Summary

VirtualBox, VMware Workstation, and VMware Player do not work on machines with Hyper-V enabled. These instructions will allow you to use Hyper-V and other virtualization apps on the same machine by rebooting with Hyper-V off.

Step-by-step solution

To resolve this conflict, create a new boot menu option that reboots the computer with Hyper-V temporarily disabled. This will allow switching between Hyper-V and VirtualBox, VMWare Workstation, VMWare Player, or any other type 2 hypervisor by rebooting and choosing to temporarily disable Hyper-V.

The solution is to create a new boot entry with the “hypervisorlaunchtype off” option using bcdedit.

Step 1: Open an Administrator command prompt. Use CMD. This does not work in PowerShell.

Step 2: Run the following command:

bcdedit /copy {current} /d "Disable Hyper-V"

You will see the following result:

The entry was successfully copied to <your GUID will appear here>.

Step 3: Run the following command:

bcdedit /set {<use the GUID from step 2>} hypervisorlaunchtype off

You will see the following result:

The operation completed successfully.

Here is a screen-shot of the process. Your GUID will be different than mine.

Image of terminal session

Step 4: Reboot the machine while holding down the shift key. You will be presented with a boot option to “Use another operating system”. Select your new “Disable Hyper-V” option. The machine will boot with Hyper-V disabled and VirtualBox will work.

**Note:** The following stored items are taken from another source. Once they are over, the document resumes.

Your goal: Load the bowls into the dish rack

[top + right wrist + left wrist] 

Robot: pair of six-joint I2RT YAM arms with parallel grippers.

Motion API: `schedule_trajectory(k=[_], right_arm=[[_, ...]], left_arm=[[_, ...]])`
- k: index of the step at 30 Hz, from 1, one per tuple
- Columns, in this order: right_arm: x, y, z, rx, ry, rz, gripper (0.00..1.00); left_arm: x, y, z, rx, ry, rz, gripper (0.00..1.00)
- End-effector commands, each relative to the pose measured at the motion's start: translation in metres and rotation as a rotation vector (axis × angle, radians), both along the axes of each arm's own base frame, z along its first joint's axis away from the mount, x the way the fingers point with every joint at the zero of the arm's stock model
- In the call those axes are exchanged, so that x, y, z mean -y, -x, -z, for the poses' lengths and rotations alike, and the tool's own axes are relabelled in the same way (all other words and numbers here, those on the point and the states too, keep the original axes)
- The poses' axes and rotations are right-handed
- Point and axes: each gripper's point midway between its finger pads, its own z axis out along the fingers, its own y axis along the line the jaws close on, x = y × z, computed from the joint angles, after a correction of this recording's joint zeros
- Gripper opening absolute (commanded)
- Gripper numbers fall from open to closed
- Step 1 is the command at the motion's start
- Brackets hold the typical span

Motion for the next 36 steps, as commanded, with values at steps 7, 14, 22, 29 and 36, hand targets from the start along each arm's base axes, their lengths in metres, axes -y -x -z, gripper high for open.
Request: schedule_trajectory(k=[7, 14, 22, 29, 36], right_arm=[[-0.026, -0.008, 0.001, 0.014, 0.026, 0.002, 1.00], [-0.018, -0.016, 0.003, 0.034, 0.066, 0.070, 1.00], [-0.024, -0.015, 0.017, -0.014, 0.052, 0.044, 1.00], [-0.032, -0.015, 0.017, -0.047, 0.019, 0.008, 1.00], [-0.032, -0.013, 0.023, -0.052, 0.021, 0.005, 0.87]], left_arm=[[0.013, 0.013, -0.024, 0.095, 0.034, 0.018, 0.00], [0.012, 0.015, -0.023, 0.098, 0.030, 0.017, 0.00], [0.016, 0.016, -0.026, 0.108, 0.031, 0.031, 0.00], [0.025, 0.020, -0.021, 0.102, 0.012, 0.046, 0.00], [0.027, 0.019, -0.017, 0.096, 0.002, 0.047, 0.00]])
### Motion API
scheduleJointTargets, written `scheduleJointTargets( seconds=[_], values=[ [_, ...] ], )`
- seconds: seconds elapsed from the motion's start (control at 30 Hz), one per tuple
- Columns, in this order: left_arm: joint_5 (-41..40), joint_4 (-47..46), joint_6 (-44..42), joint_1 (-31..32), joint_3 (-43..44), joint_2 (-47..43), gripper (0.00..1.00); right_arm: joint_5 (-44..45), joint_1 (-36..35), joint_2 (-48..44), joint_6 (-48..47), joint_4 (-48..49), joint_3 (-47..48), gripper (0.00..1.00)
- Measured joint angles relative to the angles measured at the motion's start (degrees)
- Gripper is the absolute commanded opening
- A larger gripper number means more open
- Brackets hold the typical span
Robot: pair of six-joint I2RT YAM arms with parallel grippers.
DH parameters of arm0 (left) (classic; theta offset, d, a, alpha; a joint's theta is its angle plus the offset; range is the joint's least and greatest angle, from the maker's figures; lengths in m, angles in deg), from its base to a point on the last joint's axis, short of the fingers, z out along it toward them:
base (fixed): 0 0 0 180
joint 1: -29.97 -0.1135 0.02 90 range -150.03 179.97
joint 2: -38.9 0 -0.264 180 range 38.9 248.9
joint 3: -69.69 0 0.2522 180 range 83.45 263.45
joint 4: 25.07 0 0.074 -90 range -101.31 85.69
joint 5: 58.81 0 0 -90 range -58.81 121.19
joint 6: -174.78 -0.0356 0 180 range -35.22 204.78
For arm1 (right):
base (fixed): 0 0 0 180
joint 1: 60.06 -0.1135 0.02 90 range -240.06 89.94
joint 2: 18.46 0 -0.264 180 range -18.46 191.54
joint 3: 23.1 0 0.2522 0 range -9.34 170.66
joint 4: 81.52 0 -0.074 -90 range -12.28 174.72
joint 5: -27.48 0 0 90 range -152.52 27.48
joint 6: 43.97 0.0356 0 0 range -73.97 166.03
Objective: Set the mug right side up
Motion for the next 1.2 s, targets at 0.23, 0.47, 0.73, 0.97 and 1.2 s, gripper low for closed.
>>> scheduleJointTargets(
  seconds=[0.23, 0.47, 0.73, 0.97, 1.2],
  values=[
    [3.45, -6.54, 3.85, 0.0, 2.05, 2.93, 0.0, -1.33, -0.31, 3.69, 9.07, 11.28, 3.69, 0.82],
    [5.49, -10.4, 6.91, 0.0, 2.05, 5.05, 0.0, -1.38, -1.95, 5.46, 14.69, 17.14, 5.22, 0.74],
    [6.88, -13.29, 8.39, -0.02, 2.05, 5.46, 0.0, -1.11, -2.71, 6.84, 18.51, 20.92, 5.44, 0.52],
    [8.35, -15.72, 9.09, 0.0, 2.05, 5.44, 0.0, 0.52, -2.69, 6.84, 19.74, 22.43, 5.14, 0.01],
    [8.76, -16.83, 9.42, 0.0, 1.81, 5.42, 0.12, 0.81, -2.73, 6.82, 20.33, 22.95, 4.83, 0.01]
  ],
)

Screenshot of Window 10 bootup screen.

To recap, we copied the {current} boot entry to a new entry with a description of “Disable Hyper-V”. Then we edited the new boot entry by adding a parameter: hypervisorlaunchtype off. If you are curious, the opposite option is hypervisorlaunchtype auto.

Bonus tip: You can create a batch file to force a quick reboot with the “Disable Hyper-V” boot option selected.

bcdedit.exe /bootsequence {<use your GUID that was displayed in step 2>}
shutdown.exe /r /t 0 /f

More about the issue

Hyper-V is a type 1 hypervisor, running directly on the host hardware. When Hyper-V is enabled Windows 10 is loaded as a virtual machine. Hyper-V loads before Windows and grabs control of the CPUs VT-x extensions. This means Windows no longer has access to the VT-x extensions of the CPU, which are needed by type 2 hypervisors.  Therefore, VirtualBox and VMWare Workstation cannot run.

Comparison of Type 1 and Type 2 Hypervisors
Image Source: www.ibm.com

VirtualBox and VMware Workstation (or VMware Player) are type 2 hypervisors, running as applications in Windows 10, which is shown as the blue box marked Operating system in the diagram. In this case, Windows 10 is communicating directly with the host hardware. Windows isn’t using the VT-x extensions, leaving them available for use by the type 2 hypervisors.

Because only one hypervisor at a time can take control of VT-x support, it is not possible to run a type 2 hypervisor while Hyper-V is enabled.